At the extreme southern tip of Africa in 1652, the world’s first trans-national corporation began establishing a new port. The powerful Dutch East India Company (Verenigde Oost-Indische Compagnie, or VOC) initially just wanted a resupply point for ships rounding the Cape on their long and profitable ‘spice trading’ route to Indonesia. But despite resistance from local people, over the following decades the Cape Colony spread ever further east and north, pursuing a growing hunger for land and resources. Venturing into the interior, the newcomers found riches whose exploitation and export grew steadily under successive colonial regimes, intensifying with each new technological innovation in processing or transport.
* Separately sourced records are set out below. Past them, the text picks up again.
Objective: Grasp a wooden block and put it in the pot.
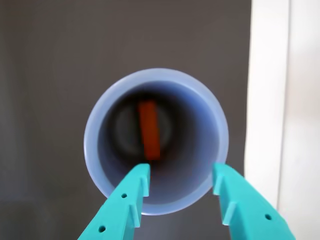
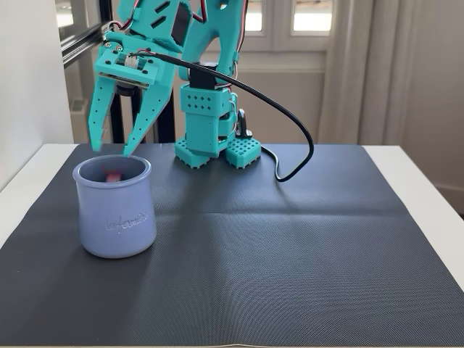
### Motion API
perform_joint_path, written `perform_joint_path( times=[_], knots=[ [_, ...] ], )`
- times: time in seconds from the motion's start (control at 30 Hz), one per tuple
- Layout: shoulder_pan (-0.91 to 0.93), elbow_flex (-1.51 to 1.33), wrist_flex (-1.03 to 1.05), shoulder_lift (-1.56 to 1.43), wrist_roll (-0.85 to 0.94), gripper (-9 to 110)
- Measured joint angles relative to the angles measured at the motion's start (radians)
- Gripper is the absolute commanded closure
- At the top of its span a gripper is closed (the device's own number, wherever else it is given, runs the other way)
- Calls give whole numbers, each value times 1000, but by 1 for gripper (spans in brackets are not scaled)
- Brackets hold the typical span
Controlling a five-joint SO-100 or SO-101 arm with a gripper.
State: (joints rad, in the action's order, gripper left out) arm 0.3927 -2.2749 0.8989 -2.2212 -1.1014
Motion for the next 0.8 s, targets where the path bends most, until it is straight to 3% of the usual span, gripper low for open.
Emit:
perform_joint_path(
  times=[0.1, 0.3, 0.43, 0.7, 0.8],
  knots=[
    [0, 0, -2, 0, 0, 101],
    [-14, 0, -5, -21, 127, 101],
    [-52, 0, -5, -115, 275, 101],
    [-176, -124, -9, -431, 808, 101],
    [-199, -239, -9, -558, 873, 101]
  ],
)
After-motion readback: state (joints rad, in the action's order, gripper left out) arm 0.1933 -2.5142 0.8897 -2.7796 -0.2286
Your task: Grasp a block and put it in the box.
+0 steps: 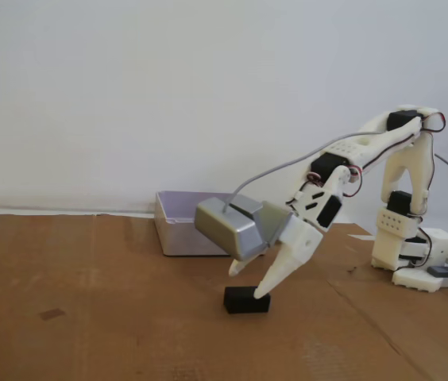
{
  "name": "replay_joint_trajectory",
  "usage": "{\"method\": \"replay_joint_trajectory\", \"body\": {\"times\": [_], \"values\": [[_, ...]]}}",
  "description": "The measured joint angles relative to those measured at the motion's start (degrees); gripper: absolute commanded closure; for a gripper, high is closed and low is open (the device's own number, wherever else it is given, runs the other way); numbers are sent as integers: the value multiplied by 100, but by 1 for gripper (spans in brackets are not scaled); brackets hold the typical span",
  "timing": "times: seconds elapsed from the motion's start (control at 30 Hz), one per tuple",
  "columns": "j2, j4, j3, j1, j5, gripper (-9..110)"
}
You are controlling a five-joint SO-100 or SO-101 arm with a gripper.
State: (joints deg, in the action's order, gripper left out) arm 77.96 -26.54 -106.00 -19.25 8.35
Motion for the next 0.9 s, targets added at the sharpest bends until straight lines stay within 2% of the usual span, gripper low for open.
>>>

In 1685, after green copper-bearing rocks had been brought to the Cape by Nama people, the VOC dispatched an expedition to investigate the commercial viability of mining copper 400 miles to the north, near the Orange River which now forms the border between South Africa and Namibia.
Led by Simon van der Stel and comprising around 60 people, numerous carts and wagons and over 300 oxen, horses and other livestock (for food as well as draught power), this expedition had to find a considerable amount of water every day, in unmapped arid terrain1.
Journeys like this would have been impossible without their local so-called ‘Hottentot’2, i.e. Nama, guides. These guides shared their precious knowledge of tiny springs in the vast dry landscape with the colonisers who would later displace them from their ancestral lands as the colonial frontier advanced. Such displacements were in turn to have major impacts on many other indigenous Africans as far north as the present day Kunene Region of north-west Namibia.
In the course of recent fieldwork researching these historical impacts, we found the routes of the early European travellers peppered with mining sites, both old and new. Bringing together observations and images from this research journey, here we outline mining trajectories for a series of key resources extracted from the desert expanses of Africa’s south-western corner, as we encountered these from Cape Town across the Orange / !Garieb River into Namibia. Key sites visited can be found on this accompanying annotated online map.
Ilmenite
Travelling north up the coast from Cape Town, the first major mineral extraction activity we encountered was for ilmenite, mined from coastal sands around Brand se baai, north of the Olifants river mouth. The river was so named by the VOC’s Jan Danckaert, who saw a herd of 300 elephants on its banks in December 1660, near present day Citrusdal. Danckaert writes here of seeing,
between two or three hundred elephant on the banks of a broad river, after the Sonquas (Bushmen) had shown them the footpath across the mountains, approximately where the present-day Piekenierskloof Pass is situated. The local inhabitant called the river the Tharrakkamma or Ruygc River, but Danckaert gave it the name of ‘Oliphants riviere’ [after the elephants he sees there].3


The open-pit ilmenite mines in the Western Cape are operated by Tronox, an American company, and by an Australian firm called MRC, whose controversial operations both on the west coast and elsewhere in South Africa have generated determined resistance from both environmentalists and local people.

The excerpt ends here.